February 28, 2007
If you don’t know, you better ask someone. And if you don’t know hip-hop, you might want to ask Jeff Chang, to be exact. And that’s not just because, as one of the foremost hip-hop scholars in existence today, he will actually take the time to think deeply about your questions and nicely deliver some well-researched answers. Rather, it’s because ever since he came up in Hawaii in love with hip-hop and graffiti, and followed that formative start by managing the California-based indie-hop label Solesides (home to DJ Shadow and Blackalicious), he has lived the culture every minute and every hour of his still-young life.
And that’s how he likes it: Hip-hop as passive mainstream entertainment achieved via remote control is as corrosive to him as highbrow mainstreamers still dismissing the street-smart art. Both camps refuse to see how our hypercapitalism has made hip-hop the preferred mode of artistic expression in the new millennium, and how such commodity fetishism has sucked away some of its racial, economic and sociopolitical contexts.
These mind-bending issues of authenticity, identity and expression are tackled with ease in Chang’s latest effort Total Chaos: The Art and Aesthetics of Hip-Hop (Basic Civitas, 2007), an edited compilation featuring input from artists like DJ Spooky, Adam Mansbach, Danny Hoch and more, as well as bigshot journos like Greg Tate, Harry Allen, Oliver Wang, Mark Anthony Neal and onward. Put simply, Chang’s book and mission is to make sense of both the fissures in hip-hop culture as well as the fusion, and do it humbly. He’s that rare thing in scholarship circles: An approachable teacher. And for that, you can thank hip-hop.
WireTap: How did you negotiate that balance between totalizing hip-hop art and aesthetics and exploring its diversity?

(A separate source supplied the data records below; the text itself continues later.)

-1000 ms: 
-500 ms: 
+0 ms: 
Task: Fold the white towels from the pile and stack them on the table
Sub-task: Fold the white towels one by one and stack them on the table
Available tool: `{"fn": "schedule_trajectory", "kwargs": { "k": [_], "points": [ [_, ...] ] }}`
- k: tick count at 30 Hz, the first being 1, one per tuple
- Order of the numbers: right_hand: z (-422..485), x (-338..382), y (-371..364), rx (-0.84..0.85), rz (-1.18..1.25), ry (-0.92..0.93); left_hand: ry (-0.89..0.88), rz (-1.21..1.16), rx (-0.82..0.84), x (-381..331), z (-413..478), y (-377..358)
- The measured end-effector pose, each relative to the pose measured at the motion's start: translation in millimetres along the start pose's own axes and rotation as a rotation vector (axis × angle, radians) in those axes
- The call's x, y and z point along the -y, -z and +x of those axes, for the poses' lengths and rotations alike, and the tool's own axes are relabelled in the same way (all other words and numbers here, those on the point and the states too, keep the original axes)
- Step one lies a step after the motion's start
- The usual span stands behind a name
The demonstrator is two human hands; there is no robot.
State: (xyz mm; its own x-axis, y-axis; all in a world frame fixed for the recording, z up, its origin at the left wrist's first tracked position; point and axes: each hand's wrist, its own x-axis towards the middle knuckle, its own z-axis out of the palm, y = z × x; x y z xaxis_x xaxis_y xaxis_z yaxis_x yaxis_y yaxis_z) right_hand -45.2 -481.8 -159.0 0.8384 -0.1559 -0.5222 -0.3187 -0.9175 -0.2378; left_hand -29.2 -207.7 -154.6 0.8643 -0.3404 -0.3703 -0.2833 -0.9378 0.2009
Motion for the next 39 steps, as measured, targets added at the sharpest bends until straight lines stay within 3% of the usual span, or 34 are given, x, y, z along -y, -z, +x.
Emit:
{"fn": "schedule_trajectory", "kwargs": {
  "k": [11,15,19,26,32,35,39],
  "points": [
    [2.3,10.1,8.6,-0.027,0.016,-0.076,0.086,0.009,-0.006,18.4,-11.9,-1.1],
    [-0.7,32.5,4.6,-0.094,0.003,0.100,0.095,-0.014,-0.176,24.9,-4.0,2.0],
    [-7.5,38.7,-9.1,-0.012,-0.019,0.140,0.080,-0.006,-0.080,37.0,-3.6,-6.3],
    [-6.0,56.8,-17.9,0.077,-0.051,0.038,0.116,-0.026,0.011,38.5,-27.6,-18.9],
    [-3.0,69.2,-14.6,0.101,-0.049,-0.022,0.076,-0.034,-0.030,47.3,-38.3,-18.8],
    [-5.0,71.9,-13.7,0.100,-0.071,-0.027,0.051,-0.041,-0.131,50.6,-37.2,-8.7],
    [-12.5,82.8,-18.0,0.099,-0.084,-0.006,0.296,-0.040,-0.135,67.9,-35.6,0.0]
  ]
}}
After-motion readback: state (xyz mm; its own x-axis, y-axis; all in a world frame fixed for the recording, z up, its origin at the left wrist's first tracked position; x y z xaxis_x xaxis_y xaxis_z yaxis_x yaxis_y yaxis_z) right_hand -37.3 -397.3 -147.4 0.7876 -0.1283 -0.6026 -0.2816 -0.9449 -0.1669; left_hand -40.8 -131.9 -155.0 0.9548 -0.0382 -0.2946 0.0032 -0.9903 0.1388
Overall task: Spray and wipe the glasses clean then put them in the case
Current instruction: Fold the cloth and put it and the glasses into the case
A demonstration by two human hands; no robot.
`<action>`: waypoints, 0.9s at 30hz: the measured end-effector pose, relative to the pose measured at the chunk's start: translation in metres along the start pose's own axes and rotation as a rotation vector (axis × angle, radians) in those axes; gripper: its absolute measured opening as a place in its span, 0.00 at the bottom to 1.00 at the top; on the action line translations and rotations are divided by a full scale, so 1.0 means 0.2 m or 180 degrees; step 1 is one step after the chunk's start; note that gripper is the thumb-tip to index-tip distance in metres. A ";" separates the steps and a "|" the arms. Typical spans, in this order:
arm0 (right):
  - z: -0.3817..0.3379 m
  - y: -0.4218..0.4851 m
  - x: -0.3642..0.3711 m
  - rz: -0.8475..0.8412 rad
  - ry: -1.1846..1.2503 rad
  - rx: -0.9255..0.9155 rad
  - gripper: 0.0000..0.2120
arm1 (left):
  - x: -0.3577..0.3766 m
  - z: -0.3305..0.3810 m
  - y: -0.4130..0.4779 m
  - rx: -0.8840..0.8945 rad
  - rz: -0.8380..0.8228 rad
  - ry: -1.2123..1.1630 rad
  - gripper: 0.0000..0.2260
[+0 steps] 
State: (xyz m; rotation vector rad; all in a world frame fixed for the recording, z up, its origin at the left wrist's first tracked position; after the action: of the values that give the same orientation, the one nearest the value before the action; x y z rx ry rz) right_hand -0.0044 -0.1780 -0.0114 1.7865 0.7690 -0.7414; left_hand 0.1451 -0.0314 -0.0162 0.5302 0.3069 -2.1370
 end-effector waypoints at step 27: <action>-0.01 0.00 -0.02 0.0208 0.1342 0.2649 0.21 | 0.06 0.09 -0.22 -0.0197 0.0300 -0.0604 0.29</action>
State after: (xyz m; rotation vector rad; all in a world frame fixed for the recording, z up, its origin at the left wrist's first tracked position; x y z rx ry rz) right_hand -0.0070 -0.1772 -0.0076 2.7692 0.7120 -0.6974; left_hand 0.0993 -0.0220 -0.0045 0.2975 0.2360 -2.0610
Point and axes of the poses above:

My approach was to just put it out there, see what the artists want to talk about, and just go. It was only in final stages of the book did it occasion some sort of organization, hence the title. There has been a huge explosion in hip-hop criticism over the last several years, but it is largely focused on mediating the voices of these artists; there are few primary-source documents out there. So that was the first principle of the project. The second was that hip-hop art is way bigger than rap music, and in fact it is probably one of the biggest arts movements of the last few decades. I figured that somewhere between those two organizing principles we would find a wide variety of voices and ideas. I think it worked out well. There are always going to be holes, things you wanted to cover a bit better. And the more people you talk to about these issues, the less confidence of having The Answer, with a capital A.